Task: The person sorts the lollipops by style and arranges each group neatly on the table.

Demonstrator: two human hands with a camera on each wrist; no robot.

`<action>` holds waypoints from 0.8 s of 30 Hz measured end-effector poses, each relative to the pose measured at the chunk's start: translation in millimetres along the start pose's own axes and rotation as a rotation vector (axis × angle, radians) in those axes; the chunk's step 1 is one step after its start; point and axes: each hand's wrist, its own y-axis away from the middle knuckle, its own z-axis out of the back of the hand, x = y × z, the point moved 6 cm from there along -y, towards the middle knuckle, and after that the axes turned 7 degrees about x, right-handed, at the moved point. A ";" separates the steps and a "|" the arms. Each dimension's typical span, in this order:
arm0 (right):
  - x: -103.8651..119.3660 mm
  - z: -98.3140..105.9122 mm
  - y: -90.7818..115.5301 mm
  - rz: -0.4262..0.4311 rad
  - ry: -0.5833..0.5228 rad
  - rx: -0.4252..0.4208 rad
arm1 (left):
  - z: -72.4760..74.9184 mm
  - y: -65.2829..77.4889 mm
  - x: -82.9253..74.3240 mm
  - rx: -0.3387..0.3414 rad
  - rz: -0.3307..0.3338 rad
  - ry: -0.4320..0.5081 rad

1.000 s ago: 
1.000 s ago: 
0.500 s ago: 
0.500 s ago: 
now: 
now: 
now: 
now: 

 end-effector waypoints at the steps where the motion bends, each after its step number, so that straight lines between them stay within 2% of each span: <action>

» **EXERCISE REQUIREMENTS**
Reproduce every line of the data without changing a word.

» **RESPONSE AREA**
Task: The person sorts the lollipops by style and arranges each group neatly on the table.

Demonstrator: two human hands with a camera on each wrist; no robot.

`<action>` holds waypoints from 0.8 s of 30 Hz measured end-effector poses, each relative to the pose measured at the chunk's start: translation in millimetres along the start pose's own axes and rotation as a rotation vector (axis × angle, radians) in those axes; the chunk's step 1 is one step after its start; point and axes: each hand's wrist, its own y-axis away from the middle knuckle, its own z-axis out of the back of the hand, x = y × z, the point moved 6 cm from there along -y, towards the middle knuckle, and after that the axes turned 7 degrees about x, right-handed, at the moved point. A ";" separates the steps and a "|" the arms. Each dimension's typical span, in this order:
arm0 (right):
  - x: -103.8651..119.3660 mm
  - z: -98.3140..105.9122 mm
  - y: -90.7818..115.5301 mm
  - rz: -0.4262..0.4311 rad
  - ry: -0.5833..0.5228 rad
  - rx: -0.4252..0.4208 rad
arm1 (left):
  - z: -72.4760..74.9184 mm
  - y: -65.2829..77.4889 mm
  - x: -82.9253..74.3240 mm
  - rx: -0.3387..0.3414 rad
  - rz: -0.3307..0.3338 rad
  - ry: -0.4320..0.5081 rad

1.000 s ago: 
1.000 s ago: 
0.500 s ago: 
0.500 s ago: 
now: 
now: 
now: 
now: 

 end-effector waypoints at the steps where the motion bends, each after its step number, so that straight lines between them stay within 2% of each span: <action>

There is nothing further in this answer.